The image of Jacob on the heavenly Throne to Rev 4:4, where the elders (Patriarchs?) surround the Throne.

The comment about God remembering the ashes of Isaac, brings to mind the Cross of Christ. And if God remembers the ashes the virtual sacrifice of Abraham's son, how much more does He remember the true Passion and Death of His only begotten Son?

De Maria said...

Correction, Gal 4:26
But Jerusalem which is above is free, which is the mother of us all.

Caroline said...

It seems to me that this Targum is referring God remembering His covenants with Abraham and Isaac through the presence of the ashes of the binding, and remembering His covenant with Jacob through the presence of the image on the throne. (In a somewhat similar manner, God remembers the Eternal Covenant when He sees the Body and Blood of Christ offered in the Eucharistic Sacrifice--at least this is what it makes me ponder.) Additionally, in this Targum God is observing the dwelling place of the righteous dead, in whose company would be included these three great patriarchs. Altogether, it seems a rather elaborate way to say that God REMEMBERED His promises and was faithful to keep them. But there is also the intriguing idea that certain physical objects and locations actually are instrumental in "reminding" God of His promises and are thus linked with true worship in some manner.

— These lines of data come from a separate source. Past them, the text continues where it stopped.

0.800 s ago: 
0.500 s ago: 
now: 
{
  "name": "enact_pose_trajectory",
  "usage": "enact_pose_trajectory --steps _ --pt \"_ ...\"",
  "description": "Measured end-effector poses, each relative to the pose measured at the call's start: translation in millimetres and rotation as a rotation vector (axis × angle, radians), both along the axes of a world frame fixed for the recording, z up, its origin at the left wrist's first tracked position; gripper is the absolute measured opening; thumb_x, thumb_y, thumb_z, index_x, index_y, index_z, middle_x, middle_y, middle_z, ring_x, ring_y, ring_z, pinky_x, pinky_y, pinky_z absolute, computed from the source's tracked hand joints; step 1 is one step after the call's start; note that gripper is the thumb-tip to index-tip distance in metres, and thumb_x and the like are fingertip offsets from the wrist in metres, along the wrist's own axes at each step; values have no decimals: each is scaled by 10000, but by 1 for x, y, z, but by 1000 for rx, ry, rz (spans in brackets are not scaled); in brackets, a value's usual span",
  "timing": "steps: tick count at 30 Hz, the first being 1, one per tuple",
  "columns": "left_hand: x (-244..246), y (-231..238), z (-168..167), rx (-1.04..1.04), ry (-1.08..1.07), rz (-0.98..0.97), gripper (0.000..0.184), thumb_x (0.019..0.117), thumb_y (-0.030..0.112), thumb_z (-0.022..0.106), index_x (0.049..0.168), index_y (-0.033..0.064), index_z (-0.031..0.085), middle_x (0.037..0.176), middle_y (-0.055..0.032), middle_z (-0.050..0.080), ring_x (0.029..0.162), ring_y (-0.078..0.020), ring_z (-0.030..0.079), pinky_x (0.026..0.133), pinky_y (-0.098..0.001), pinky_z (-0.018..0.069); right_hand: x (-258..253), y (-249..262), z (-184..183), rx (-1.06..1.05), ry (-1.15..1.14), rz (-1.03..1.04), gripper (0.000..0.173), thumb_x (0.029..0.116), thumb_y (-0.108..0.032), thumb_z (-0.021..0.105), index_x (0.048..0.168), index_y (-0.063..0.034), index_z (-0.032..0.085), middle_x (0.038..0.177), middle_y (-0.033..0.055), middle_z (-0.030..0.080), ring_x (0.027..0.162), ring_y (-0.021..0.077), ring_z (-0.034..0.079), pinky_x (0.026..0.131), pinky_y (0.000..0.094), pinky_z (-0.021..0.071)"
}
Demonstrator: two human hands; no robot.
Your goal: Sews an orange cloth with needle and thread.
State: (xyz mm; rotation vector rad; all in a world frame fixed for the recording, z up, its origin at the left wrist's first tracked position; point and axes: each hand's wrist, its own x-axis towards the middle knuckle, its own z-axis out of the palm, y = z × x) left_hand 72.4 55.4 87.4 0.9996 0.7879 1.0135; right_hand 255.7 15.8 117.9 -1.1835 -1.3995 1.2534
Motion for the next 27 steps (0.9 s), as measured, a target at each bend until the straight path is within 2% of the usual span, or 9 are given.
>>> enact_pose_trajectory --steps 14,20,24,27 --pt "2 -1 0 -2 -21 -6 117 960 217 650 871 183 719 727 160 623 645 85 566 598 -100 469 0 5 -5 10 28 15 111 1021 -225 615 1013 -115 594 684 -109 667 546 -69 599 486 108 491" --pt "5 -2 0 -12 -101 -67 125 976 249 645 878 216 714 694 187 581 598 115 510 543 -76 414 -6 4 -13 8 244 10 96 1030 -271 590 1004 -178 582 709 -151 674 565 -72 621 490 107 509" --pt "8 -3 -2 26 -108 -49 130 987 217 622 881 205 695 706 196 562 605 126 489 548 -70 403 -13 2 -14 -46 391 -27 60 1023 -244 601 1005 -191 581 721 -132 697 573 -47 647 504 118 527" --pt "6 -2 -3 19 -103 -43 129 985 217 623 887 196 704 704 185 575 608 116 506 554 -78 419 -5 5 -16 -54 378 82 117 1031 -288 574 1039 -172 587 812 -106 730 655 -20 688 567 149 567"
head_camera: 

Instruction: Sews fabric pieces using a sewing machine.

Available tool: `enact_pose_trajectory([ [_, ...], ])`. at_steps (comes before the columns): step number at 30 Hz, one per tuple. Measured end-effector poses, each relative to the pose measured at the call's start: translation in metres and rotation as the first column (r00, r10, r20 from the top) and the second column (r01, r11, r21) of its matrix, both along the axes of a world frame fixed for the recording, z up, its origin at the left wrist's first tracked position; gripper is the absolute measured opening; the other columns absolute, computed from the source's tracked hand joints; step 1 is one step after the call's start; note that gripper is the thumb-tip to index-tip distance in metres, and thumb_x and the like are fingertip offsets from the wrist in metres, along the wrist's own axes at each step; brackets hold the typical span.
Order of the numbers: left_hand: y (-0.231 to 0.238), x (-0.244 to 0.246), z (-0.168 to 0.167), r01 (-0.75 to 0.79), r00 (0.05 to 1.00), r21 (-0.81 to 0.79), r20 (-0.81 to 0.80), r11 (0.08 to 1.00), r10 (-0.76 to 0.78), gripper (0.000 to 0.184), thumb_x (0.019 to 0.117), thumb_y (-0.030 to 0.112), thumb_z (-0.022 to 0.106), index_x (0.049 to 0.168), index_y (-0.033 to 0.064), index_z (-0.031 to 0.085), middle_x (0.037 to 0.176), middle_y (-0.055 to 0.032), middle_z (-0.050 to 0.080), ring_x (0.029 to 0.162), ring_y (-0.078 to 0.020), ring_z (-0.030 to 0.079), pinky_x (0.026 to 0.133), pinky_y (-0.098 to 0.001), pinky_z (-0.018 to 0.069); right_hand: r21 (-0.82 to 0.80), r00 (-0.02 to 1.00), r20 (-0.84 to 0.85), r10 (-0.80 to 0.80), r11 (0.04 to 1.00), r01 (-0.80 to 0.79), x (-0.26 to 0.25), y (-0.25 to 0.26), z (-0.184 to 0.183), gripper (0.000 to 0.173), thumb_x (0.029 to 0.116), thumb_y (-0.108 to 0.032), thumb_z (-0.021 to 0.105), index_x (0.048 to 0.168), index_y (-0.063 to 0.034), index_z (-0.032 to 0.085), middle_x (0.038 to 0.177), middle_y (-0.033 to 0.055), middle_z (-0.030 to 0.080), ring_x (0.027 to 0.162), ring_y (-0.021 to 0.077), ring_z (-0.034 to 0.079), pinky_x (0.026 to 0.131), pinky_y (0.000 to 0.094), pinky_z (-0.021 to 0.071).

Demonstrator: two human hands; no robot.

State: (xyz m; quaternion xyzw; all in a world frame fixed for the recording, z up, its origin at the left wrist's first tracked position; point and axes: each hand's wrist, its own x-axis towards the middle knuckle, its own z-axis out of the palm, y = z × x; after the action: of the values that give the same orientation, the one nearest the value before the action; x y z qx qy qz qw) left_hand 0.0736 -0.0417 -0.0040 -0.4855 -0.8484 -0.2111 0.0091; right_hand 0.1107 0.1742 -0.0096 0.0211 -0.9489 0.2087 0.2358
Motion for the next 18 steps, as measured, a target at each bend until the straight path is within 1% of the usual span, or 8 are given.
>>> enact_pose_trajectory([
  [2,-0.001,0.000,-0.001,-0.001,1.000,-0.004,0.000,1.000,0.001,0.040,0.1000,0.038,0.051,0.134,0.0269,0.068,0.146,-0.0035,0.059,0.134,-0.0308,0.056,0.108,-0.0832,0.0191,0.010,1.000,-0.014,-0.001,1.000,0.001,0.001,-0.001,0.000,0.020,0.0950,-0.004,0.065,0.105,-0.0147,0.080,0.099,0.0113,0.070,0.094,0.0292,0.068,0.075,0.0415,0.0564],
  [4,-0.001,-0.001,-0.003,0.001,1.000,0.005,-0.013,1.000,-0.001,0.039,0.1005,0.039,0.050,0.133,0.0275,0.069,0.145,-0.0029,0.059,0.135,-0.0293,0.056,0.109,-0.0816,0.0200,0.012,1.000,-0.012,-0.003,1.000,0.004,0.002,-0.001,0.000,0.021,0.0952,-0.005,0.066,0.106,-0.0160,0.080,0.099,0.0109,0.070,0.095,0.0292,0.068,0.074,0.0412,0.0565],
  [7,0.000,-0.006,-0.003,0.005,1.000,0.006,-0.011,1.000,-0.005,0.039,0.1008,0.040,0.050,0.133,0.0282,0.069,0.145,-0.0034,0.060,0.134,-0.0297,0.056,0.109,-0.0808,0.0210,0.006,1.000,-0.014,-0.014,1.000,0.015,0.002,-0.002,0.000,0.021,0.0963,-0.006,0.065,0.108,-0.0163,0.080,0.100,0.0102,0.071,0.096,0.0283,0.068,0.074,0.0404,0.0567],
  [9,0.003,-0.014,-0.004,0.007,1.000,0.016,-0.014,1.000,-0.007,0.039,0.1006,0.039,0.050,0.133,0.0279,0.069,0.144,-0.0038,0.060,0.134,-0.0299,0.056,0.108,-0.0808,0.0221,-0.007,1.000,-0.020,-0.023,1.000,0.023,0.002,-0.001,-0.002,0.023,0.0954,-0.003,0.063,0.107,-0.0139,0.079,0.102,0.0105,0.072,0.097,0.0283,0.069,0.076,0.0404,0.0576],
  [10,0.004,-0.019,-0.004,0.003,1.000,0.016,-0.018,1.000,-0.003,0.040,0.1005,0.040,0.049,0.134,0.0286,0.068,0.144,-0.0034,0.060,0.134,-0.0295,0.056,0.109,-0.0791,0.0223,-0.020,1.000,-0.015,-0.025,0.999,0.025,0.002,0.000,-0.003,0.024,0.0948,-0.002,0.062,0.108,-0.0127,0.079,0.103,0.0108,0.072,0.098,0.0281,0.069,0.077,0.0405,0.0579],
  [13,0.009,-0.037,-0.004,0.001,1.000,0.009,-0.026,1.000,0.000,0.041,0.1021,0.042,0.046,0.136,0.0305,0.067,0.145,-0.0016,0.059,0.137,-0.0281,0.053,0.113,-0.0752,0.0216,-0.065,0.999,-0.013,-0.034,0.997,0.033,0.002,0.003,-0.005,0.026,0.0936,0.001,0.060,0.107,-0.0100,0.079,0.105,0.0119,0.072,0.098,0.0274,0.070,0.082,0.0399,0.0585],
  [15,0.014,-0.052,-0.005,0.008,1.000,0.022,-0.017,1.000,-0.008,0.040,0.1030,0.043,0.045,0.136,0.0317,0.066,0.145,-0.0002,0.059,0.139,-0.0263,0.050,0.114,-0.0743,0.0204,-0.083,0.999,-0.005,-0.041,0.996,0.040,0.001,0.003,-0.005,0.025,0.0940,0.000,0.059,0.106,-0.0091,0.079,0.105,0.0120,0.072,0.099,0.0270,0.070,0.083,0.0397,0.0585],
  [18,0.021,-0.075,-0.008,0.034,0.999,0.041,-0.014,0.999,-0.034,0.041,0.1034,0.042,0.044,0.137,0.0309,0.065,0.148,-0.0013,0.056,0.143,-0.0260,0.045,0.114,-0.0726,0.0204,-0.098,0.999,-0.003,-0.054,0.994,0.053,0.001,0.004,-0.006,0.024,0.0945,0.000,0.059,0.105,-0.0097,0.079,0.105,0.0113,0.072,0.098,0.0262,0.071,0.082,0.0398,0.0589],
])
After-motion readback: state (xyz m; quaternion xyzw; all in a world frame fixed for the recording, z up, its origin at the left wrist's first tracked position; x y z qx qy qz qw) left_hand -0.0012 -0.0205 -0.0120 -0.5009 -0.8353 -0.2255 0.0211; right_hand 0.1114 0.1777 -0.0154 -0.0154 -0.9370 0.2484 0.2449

The idea of the mountaintop being the place of encounter with the divine is prevalent in the mythology of the Ancient Near East, but it is also a theme used throughout the Old and New Testaments. I was just thinking about this as I read over Sunday's Gospel--the Transfiguration. When God teaches His people and displays His glory (in many ways, including the Crucifixion and Ascension), it is very often on a mountaintop.